*** Begin section ***

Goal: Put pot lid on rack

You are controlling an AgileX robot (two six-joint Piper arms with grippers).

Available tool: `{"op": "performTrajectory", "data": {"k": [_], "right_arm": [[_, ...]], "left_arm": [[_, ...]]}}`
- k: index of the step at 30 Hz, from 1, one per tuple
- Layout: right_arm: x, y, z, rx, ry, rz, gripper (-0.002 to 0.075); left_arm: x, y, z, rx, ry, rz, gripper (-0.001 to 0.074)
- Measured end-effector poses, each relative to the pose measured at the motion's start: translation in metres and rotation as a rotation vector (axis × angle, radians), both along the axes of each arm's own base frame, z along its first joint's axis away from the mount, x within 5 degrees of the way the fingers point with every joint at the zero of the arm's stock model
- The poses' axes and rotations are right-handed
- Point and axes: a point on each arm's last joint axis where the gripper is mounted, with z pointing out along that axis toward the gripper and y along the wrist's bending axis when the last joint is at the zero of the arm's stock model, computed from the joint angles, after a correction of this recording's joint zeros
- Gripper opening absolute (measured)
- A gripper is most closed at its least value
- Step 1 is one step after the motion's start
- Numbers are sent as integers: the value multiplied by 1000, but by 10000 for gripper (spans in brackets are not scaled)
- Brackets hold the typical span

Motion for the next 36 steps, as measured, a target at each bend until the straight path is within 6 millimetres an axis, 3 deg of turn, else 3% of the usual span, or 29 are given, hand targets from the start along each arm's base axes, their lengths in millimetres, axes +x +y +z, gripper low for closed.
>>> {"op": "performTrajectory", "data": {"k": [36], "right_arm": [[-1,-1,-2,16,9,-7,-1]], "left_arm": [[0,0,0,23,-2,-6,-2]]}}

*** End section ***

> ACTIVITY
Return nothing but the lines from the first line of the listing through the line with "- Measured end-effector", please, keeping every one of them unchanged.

> RESULT FOR THIS TASK
Goal: Put pot lid on rack

You are controlling an AgileX robot (two six-joint Piper arms with grippers).

Available tool: `{"op": "performTrajectory", "data": {"k": [_], "right_arm": [[_, ...]], "left_arm": [[_, ...]]}}`
- k: index of the step at 30 Hz, from 1, one per tuple
- Layout: right_arm: x, y, z, rx, ry, rz, gripper (-0.002 to 0.075); left_arm: x, y, z, rx, ry, rz, gripper (-0.001 to 0.074)
- Measured end-effector poses, each relative to the pose measured at the motion's start: translation in metres and rotation as a rotation vector (axis × angle, radians), both along the axes of each arm's own base frame, z along its first joint's axis away from the mount, x within 5 degrees of the way the fingers point with every joint at the zero of the arm's stock model

With this, the answer is complete.